:: What the task asks ::
Your answer should consist only of the lines below from the one with "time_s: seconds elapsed" through the one with "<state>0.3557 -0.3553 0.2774", copied exactly.

:: Excerpted data ::
☆ ☆ ☆ ☆ ☆ ☆ ☆

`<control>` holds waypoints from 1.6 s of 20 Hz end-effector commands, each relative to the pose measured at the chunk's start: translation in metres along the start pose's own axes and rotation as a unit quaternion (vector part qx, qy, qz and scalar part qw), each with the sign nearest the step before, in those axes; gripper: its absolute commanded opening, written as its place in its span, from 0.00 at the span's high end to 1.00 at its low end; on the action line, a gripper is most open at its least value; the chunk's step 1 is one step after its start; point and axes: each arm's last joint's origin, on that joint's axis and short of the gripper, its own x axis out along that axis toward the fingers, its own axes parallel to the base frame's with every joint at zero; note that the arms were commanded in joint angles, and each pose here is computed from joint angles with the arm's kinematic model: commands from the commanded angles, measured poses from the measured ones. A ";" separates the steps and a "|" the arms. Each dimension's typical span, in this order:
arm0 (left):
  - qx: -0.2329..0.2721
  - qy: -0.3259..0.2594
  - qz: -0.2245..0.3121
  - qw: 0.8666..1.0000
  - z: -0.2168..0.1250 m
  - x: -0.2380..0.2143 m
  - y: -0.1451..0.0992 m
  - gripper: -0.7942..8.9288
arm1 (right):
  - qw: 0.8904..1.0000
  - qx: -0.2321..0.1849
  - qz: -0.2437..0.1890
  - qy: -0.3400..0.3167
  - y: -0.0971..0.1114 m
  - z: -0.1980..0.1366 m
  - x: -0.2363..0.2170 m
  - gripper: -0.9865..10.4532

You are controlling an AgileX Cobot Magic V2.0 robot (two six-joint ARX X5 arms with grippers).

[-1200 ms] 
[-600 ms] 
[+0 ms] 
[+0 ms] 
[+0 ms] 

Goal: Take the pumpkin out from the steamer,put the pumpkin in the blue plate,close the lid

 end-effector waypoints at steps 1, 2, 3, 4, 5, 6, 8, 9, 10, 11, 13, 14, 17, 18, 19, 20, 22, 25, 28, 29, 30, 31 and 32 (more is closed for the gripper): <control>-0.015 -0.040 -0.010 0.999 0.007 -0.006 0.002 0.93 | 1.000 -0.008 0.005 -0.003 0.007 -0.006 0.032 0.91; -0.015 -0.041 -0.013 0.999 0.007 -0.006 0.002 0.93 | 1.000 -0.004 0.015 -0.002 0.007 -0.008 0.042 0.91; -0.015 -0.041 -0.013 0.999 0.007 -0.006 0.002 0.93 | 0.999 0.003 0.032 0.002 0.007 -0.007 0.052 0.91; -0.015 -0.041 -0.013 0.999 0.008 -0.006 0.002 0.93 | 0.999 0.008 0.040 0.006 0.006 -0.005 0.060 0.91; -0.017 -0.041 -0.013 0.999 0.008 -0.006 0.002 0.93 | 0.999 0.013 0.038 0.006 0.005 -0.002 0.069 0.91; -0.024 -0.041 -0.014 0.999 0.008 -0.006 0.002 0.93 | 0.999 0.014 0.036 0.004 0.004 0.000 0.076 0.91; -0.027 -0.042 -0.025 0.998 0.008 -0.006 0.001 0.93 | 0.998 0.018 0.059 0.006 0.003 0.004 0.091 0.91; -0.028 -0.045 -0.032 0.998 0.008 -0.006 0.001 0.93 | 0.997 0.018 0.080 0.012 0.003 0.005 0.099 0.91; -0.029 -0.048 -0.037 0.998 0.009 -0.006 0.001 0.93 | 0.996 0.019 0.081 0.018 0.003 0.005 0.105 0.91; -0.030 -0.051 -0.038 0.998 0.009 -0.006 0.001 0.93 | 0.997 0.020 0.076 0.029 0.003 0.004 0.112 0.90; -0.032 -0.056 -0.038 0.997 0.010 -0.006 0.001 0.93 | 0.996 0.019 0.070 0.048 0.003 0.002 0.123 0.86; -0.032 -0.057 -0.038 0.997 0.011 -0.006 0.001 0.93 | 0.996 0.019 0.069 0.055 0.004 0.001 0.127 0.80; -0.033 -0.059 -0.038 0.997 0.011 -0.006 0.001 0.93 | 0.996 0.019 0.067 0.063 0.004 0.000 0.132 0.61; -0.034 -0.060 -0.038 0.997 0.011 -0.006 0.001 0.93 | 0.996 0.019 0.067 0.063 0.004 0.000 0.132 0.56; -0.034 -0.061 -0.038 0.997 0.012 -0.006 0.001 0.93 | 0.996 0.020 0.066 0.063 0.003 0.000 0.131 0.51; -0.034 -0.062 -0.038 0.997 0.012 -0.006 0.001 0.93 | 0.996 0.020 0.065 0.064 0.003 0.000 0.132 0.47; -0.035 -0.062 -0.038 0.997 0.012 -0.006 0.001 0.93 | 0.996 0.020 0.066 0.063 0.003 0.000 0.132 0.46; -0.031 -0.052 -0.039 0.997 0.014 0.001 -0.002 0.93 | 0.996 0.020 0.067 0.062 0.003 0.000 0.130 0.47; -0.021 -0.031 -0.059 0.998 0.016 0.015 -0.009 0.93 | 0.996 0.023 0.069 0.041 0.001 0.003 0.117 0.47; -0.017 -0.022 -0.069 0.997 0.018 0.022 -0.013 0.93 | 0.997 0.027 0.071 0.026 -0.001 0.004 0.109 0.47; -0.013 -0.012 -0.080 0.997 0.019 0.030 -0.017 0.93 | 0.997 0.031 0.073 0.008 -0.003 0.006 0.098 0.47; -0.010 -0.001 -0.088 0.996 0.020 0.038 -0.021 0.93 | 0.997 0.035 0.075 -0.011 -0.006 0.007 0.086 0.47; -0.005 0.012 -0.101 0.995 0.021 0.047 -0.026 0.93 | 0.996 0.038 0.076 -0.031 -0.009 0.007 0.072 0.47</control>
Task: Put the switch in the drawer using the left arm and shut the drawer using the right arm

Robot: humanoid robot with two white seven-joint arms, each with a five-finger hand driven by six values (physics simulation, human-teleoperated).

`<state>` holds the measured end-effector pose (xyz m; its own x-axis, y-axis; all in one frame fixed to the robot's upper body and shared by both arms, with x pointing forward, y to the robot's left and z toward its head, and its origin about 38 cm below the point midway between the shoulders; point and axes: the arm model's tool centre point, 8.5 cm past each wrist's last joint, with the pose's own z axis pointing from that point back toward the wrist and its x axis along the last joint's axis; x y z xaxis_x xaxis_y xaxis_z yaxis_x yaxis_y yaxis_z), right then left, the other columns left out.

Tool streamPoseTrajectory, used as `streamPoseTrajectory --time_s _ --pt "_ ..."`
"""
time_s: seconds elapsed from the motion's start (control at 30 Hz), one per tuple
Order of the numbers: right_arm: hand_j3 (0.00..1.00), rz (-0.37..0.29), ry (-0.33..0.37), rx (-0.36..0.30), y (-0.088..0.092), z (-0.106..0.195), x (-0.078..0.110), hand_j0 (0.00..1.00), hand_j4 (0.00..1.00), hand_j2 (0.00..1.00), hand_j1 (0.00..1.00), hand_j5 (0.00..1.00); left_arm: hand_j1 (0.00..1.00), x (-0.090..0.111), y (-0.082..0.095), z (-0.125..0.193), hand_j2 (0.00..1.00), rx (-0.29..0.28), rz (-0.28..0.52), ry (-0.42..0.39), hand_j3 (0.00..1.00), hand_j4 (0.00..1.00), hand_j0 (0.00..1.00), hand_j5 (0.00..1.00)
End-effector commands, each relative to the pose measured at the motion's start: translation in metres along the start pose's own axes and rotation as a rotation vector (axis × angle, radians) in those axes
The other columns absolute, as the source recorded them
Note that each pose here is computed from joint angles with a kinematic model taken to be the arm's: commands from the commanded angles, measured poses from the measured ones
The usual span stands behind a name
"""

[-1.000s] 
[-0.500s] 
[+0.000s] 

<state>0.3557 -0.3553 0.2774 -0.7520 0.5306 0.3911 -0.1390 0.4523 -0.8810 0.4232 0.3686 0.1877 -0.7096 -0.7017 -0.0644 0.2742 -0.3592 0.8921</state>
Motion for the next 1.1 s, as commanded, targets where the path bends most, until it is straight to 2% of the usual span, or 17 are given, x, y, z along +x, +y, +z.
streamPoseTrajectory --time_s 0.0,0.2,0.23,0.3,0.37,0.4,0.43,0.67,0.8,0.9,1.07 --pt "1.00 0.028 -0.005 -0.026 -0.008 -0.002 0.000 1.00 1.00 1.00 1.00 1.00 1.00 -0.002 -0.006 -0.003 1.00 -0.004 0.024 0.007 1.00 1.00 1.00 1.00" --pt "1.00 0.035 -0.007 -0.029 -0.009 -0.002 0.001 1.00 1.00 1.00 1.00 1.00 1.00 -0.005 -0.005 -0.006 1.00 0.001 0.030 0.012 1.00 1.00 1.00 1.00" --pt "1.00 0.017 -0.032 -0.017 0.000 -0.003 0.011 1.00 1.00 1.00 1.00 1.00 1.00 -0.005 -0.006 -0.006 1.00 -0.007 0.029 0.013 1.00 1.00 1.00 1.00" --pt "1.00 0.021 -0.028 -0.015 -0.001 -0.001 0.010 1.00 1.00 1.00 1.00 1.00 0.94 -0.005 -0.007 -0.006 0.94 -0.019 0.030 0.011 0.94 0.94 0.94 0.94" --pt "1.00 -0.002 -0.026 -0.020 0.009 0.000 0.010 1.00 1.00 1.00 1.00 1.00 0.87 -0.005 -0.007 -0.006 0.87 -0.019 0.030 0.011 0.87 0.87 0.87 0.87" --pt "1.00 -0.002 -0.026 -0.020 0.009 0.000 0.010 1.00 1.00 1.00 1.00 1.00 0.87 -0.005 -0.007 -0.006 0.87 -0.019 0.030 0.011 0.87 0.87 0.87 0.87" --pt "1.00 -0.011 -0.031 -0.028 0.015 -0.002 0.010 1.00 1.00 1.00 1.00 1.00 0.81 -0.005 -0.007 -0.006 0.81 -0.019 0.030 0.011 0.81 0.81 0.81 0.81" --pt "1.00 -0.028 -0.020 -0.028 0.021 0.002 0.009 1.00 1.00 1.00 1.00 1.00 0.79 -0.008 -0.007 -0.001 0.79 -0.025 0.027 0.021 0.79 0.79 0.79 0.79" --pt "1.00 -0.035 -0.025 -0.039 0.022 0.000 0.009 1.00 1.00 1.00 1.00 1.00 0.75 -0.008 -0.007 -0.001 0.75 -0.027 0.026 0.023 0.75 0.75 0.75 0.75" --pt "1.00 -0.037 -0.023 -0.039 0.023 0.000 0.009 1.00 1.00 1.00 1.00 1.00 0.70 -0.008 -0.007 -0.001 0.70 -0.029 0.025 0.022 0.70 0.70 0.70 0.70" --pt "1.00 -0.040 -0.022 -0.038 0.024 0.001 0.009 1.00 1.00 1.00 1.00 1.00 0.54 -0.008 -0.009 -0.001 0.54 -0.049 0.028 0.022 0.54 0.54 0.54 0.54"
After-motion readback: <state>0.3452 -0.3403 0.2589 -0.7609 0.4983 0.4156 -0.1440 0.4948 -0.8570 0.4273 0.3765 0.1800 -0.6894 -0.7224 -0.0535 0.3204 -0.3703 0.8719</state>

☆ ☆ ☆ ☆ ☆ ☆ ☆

:: Answer for the task ::
time_s: seconds elapsed from the motion's start (control at 30 Hz), one per tuple
Order of the numbers: right_arm: hand_j3 (0.00..1.00), rz (-0.37..0.29), ry (-0.33..0.37), rx (-0.36..0.30), y (-0.088..0.092), z (-0.106..0.195), x (-0.078..0.110), hand_j0 (0.00..1.00), hand_j4 (0.00..1.00), hand_j2 (0.00..1.00), hand_j1 (0.00..1.00), hand_j5 (0.00..1.00); left_arm: hand_j1 (0.00..1.00), x (-0.090..0.111), y (-0.082..0.095), z (-0.125..0.193), hand_j2 (0.00..1.00), rx (-0.29..0.28), rz (-0.28..0.52), ry (-0.42..0.39), hand_j3 (0.00..1.00), hand_j4 (0.00..1.00), hand_j0 (0.00..1.00), hand_j5 (0.00..1.00)
End-effector commands, each relative to the pose measured at the motion's start: translation in metres along the start pose's own axes and rotation as a rotation vector (axis × angle, radians) in those axes
The other columns absolute, as the source recorded them
Note that each pose here is computed from joint angles with a kinematic model taken to be the arm's: commands from the commanded angles, measured poses from the measured ones
The usual span stands behind a name
"""

[-1.000s] 
[-0.500s] 
[+0.000s] 

<state>0.3557 -0.3553 0.2774 -0.7520 0.5306 0.3911 -0.1390 0.4523 -0.8810 0.4232 0.3686 0.1877 -0.7096 -0.7017 -0.0644 0.2742 -0.3592 0.8921</state>

The answer has been supplied in full.